*What the task asks*:
Will you output all of the data below exactly, omitting the images?

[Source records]

-*-

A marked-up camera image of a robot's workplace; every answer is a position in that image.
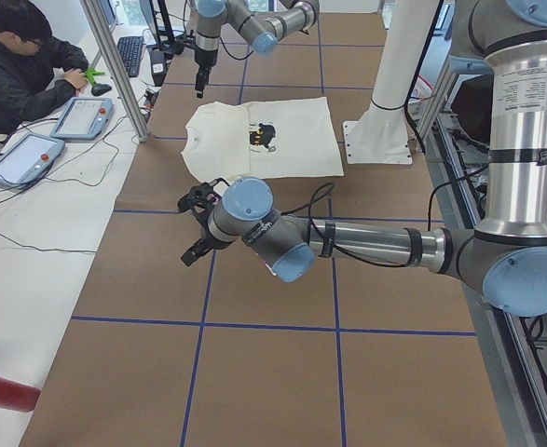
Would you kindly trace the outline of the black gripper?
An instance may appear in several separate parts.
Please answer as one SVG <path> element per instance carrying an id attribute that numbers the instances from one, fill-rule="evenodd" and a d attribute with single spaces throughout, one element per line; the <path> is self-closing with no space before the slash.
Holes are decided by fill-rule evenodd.
<path id="1" fill-rule="evenodd" d="M 229 234 L 217 226 L 212 212 L 202 212 L 198 221 L 201 225 L 201 240 L 195 242 L 182 254 L 181 260 L 185 266 L 192 265 L 211 250 L 222 250 L 229 246 Z"/>
<path id="2" fill-rule="evenodd" d="M 205 87 L 209 85 L 211 68 L 217 63 L 217 49 L 207 50 L 196 47 L 194 57 L 199 67 L 196 75 L 195 91 L 197 97 L 202 98 Z"/>

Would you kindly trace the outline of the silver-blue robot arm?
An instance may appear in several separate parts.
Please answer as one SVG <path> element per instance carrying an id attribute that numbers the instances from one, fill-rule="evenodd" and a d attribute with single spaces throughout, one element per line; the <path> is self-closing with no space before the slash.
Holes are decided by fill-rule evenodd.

-*-

*Exercise result*:
A marked-up camera image of a robot's workplace; every answer is a position in that image.
Would you kindly trace the outline of the black gripper?
An instance may appear in several separate parts.
Please answer as one SVG <path> element per instance carrying an id attribute that numbers the instances from one, fill-rule="evenodd" and a d attribute with single spaces throughout, one element per line; the <path> is self-closing with no space before the slash.
Holes are decided by fill-rule evenodd.
<path id="1" fill-rule="evenodd" d="M 229 234 L 217 226 L 212 212 L 202 212 L 198 221 L 201 225 L 201 240 L 195 242 L 182 254 L 181 260 L 185 266 L 192 265 L 211 250 L 222 250 L 229 246 Z"/>
<path id="2" fill-rule="evenodd" d="M 205 87 L 209 85 L 211 68 L 217 63 L 217 49 L 207 50 L 196 47 L 194 57 L 199 67 L 196 75 L 195 91 L 197 97 L 202 98 Z"/>

Would you kindly trace the outline of the silver-blue robot arm?
An instance may appear in several separate parts.
Please answer as one SVG <path> element per instance carrying an id attribute that numbers the instances from one, fill-rule="evenodd" and a d attribute with single spaces throughout, one element per line; the <path> is self-closing with no space before the slash.
Holes are decided by fill-rule evenodd.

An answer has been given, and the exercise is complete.